大腸桿菌內環腺苷磷酸受體蛋白(CRP)之前饋式迴路(FFL)基因調控研究

Abstract

環腺苷磷酸受體蛋白(cAMP receptor protein, CRP)是大腸桿菌(Escherichia coli, E. coli )中重要的轉錄因子(transcription factor, TF)，在轉錄層次上CRP可以調控超過400個基因。當葡萄糖濃度低於0.3 mM的環境下，CRP和環腺苷酸(cyclic adenosine 5′- monophosphate, cAMP)會形成複合體。此複合體結合在去氧核醣核酸(deoxyribonucleic acid, DNA)的保守序列上，調控基因表現。前饋式迴路(feed-forward loop, FFL)是一種基因調控模式，由兩個TFs及一個目標基因所組成，FFL可以分為八種型態。到目前為止，在E. coli中被證實存在調控一致型1(coherent type 1, C1)FFL和調控不一致型1(incoherent type 1, I1)FFL。本研究目的發現環腺苷磷酸受體蛋白新的前饋式迴路(CRP-FFLs)。我們結合微陣列數據、生物資訊方法及資料庫找出新的CRP-FFLs，再利用電泳遷移分析(electrophoretic mobility shift assay, EMSA) 與即時定量聚合酶連鎖反應(quantitative polymerase chain reaction, Q-PCR)證實88個基因會受CRP調控。經資料庫重新整理後有56個TFs及483個目標基因可以形成585個CRP-FFLs，結果我們發現八型的CRP-FFLs、多重內部二次輸入節點的CRP-FFLs(multi-Y CRP-FFL)及多重輸出節點的CRP-FFLs(multi-output CRP-FFL)基因調控方式都存在於E. coli中。此外，藉由基因功能體學(gene ontology, GO) 分析CRP-FFLs在E. coli中扮演的生理功能，發現coherent type 1 CRP-FFLs、coherent type 4 CRP-FFLs與 incoherent type 1 CRP-FFLs主要參與碳水化合物的運輸。而coherent type 2 CRP-FFLs與 incoherent type 3 CRP-FFLs主要參與氮的代謝。最後incoherent type 4 CRP-FFLs則是參與電子傳遞鏈。我們接著建立八型突變株，添加不同濃度的cAMP，證實八型CRP-FFLs存在於E. coli中。這個研究不但擴充E. coli中CRP-FFLs的數目、也了解八型CRP-FFLs在E. coli中所扮演的生理功能，並發現在E. coli中受CRP調控的基因中有半數的基因是藉由FFL的形式被調控。

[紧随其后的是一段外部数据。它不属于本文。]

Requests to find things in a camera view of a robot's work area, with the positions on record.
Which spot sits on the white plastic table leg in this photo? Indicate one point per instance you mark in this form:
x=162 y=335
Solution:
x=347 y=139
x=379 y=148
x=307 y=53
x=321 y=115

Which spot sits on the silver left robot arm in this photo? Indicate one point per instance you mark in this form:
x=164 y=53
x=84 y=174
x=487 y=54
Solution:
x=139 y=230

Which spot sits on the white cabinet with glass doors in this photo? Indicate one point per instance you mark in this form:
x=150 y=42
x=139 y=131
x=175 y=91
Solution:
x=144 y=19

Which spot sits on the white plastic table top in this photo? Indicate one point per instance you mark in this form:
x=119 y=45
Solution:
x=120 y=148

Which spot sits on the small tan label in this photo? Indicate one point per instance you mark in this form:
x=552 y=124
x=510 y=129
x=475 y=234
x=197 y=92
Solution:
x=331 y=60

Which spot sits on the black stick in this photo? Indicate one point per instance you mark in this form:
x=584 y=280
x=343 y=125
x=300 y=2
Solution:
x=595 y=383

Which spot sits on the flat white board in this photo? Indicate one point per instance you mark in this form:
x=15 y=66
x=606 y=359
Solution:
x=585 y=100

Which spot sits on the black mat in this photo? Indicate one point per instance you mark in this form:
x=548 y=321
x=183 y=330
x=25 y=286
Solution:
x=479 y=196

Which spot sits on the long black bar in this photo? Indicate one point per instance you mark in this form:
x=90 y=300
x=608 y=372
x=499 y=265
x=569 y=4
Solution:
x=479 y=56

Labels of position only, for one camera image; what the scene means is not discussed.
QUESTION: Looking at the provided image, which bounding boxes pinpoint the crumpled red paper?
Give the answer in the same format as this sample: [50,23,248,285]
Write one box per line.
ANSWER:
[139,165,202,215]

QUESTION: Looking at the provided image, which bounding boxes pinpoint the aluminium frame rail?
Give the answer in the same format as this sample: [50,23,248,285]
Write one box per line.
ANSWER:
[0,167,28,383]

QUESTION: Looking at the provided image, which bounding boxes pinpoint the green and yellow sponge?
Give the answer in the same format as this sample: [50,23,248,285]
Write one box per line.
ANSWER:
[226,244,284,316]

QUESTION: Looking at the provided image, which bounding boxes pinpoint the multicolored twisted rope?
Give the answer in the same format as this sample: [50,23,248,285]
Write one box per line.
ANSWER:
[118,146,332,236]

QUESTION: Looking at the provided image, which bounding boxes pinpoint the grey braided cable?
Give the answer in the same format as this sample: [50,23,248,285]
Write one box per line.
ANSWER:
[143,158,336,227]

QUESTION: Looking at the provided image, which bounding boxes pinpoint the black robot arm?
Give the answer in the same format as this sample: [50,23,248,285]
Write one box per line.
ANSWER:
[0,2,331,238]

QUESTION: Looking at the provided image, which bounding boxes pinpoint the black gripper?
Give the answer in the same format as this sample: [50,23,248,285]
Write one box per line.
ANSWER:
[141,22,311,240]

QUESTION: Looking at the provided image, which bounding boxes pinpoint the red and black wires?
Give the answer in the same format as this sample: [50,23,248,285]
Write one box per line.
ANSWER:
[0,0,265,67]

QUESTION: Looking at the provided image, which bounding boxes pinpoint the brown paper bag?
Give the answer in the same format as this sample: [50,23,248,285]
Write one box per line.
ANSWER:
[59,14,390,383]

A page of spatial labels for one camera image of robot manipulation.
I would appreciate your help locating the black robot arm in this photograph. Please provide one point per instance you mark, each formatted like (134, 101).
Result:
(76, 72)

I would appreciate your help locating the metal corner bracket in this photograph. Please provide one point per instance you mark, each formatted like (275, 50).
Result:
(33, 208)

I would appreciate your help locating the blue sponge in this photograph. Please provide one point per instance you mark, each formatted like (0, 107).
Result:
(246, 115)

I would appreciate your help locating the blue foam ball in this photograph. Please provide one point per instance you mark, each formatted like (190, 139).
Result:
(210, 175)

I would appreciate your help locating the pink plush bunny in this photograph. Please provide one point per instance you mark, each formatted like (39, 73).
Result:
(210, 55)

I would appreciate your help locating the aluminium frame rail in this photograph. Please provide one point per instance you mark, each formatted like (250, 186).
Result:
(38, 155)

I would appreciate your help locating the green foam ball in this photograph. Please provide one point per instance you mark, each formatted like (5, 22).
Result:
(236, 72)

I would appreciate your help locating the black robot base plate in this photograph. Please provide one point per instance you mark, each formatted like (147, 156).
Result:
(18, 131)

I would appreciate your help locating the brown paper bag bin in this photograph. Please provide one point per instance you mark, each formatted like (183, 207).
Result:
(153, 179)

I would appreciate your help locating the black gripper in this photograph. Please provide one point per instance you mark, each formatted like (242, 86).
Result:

Cyclic AMP receptor protein (CRP) is an important transcription factors (TF) in Escherichia coli, it can regulate about 400 genes in transcriptional level. When glucose concentrations less than 0.3 mM in the medium, CRP can form cAMP-CRP complex. It will bind to conserved DNA sequence, and affects genes expression. Feed-forward loop (FFL) is one of a network motif composed of two TFs and one target gene. FFLs can be divided into eight types. Until now, the physiological functions were confirmed on coherent type 1 and incoherent type 1 in E. coli. The aim of this studt is to investigate the novel CRP mediated FFLs in E. coli. Here, we combines microarray data, bioinformatics method and database to find novel CRP mediated FFLs. The 88 genes directly regulated by CRP were validated by electrophoretic mobility shift assay (EMSA) and quantitative polymerase chain reaction (Q-PCR). The results showed that 56 TFs and 483 genes could form 585 CRP-FFLs in E. coli. We found that eight types of CRP-FFLs, multi-Y CRP-FFL and multi-output CRP-FFL in all existed in E. coli. In addition, We identify the physiological role of CRP-FFLs by Gene ontology (GO) analysis. We find that coherent type 1 CRP-FFLs, coherent type 4 CRP-FFLs and incoherent type 1 CRP-FFLs are related to carbohydrate transport. The coherent type 2 CRP-FFLs and incoherent type 3 CRP-FFLs are related to nitrogen metabolism. The incoherent type 4 CRP-FFLs are related to aerobic electron transport chain. Furthermore, we construct different mutant strains and add various concentration of cAMP to verify that eight types CRP-FFLs exist in E. coli. Finally, this work not only expand the number of CRP-FFLs and realize the biological function of eight types of CRP-FFLs in E. coli, but also found that half of genes regulated by CRP to form FFLs in E. coli.